SQL scope and considerations for automated materialized views

  • An automated materialized view can be triggered and created by a query or subquery, provided it contains a GROUP BY clause or one of the following aggregate functions: SUM, COUNT, MIN, MAX or AVG. But it cannot contain any of the following:

    • Left, right, or full outer joins

    • Aggregate functions other than SUM, COUNT, MIN, MAX, and AVG. (These particular functions work with automatic query rewriting.)

    • Any aggregate function that includes DISTINCT

    • Any window functions

    • SELECT DISTINCT or HAVING clauses

    • External tables, such as datashares and federated tables

    • Other materialized views

    It isn't guaranteed that a query that meets the criteria will trigger the creation of an automated materialized view. The system determines which candidates to create a view from, based on its expected benefit to the workload and cost in resources to maintain, which includes the cost to the system to refresh. Each resulting materialized view is guaranteed to be usable by automatic query rewriting.

  • Even though AutoMV may be triggered by a subquery or individual legs of set operators, the resulting materialized view will not contain subqueries or set operators.

  • To determine if AutoMV was used for queries, view the EXPLAIN plan and look for %_auto_mv_% in the output. For more information, see EXPLAIN.

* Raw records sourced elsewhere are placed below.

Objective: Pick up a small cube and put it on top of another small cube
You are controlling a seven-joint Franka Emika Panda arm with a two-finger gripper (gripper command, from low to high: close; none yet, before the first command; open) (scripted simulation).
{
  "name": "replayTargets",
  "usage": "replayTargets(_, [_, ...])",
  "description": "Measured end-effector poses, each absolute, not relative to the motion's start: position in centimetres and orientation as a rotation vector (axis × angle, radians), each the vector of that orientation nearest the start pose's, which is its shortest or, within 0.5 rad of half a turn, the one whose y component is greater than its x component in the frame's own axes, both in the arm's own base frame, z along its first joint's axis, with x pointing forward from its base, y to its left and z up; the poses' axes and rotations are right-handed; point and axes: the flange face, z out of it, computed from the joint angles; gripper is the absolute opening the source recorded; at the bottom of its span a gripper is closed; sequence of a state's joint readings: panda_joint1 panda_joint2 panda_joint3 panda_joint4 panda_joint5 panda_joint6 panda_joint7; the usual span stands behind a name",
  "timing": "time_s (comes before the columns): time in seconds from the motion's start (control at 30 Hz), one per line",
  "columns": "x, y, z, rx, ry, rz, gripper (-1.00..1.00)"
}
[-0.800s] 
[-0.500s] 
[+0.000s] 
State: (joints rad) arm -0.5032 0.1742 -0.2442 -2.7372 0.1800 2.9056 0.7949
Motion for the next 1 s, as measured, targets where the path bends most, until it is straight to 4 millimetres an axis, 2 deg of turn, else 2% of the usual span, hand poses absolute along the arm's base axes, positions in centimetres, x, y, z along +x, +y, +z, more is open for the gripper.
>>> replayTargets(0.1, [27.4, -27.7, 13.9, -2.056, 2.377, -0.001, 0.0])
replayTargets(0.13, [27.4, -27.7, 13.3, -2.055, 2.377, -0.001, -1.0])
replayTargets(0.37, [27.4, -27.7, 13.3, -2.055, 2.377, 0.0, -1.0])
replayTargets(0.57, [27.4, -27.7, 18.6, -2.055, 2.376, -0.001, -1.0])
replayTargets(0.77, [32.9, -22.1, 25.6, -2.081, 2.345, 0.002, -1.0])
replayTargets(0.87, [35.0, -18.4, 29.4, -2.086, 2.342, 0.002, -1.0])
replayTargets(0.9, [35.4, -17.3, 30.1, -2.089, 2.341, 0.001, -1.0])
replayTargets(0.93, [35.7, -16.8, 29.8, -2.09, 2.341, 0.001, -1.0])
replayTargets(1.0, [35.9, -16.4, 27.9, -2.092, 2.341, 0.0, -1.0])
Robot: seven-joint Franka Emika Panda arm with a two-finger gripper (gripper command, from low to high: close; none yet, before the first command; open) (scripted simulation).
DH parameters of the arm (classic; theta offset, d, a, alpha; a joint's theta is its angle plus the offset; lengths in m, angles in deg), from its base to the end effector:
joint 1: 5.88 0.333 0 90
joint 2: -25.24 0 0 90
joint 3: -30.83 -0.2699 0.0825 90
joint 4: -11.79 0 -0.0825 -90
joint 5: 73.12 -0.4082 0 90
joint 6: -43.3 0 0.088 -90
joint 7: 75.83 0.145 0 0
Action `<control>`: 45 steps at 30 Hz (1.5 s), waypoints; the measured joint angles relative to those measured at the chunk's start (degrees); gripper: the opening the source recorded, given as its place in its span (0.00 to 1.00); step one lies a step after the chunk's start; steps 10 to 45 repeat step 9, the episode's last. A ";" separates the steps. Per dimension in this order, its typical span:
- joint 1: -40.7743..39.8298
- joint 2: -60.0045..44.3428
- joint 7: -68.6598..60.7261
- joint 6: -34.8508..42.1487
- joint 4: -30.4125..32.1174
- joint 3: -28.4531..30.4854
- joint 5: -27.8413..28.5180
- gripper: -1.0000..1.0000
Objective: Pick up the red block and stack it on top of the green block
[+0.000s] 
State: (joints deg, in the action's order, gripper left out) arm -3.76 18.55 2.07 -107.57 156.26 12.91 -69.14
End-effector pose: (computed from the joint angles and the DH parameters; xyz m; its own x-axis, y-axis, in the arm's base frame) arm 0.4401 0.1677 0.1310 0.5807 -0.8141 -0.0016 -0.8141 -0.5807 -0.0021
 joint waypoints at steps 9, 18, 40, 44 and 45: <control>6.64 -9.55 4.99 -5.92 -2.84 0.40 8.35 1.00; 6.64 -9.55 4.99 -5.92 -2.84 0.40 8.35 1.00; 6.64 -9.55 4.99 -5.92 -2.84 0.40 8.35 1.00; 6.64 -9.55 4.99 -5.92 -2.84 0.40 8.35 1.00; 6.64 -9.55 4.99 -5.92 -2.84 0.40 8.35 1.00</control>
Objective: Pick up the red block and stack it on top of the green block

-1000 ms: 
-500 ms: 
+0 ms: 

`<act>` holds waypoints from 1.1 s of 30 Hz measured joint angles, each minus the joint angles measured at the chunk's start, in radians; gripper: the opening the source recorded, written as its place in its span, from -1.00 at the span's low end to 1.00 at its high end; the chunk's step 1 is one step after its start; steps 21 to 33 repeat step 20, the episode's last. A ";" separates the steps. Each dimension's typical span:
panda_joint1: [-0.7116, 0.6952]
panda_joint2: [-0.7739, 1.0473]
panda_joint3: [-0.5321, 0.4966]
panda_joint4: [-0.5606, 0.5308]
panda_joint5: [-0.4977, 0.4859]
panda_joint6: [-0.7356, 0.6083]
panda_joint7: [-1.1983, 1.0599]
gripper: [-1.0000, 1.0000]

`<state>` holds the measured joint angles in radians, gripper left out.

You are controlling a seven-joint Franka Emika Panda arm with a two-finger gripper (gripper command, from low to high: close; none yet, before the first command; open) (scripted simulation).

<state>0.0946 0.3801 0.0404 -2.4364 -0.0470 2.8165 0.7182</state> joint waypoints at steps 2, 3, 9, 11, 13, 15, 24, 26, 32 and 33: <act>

Automated materialized views limitations

Following are limitations for working with automated materialized views:

  • Maximum number of AutoMVs - The limit of automated materialized views is 200.

  • Storage space and capacity - An important characteristic of AutoMV is that it is performed using spare background cycles to ensure that user workloads are not negatively impacted. If the cluster is busy or running out of storage space, AutoMV ceases its activity. Specifically, at 80% usage, no new automated materialized views are created. They may be dropped at 90% usage, to ensure that user workloads continue without performance degradation.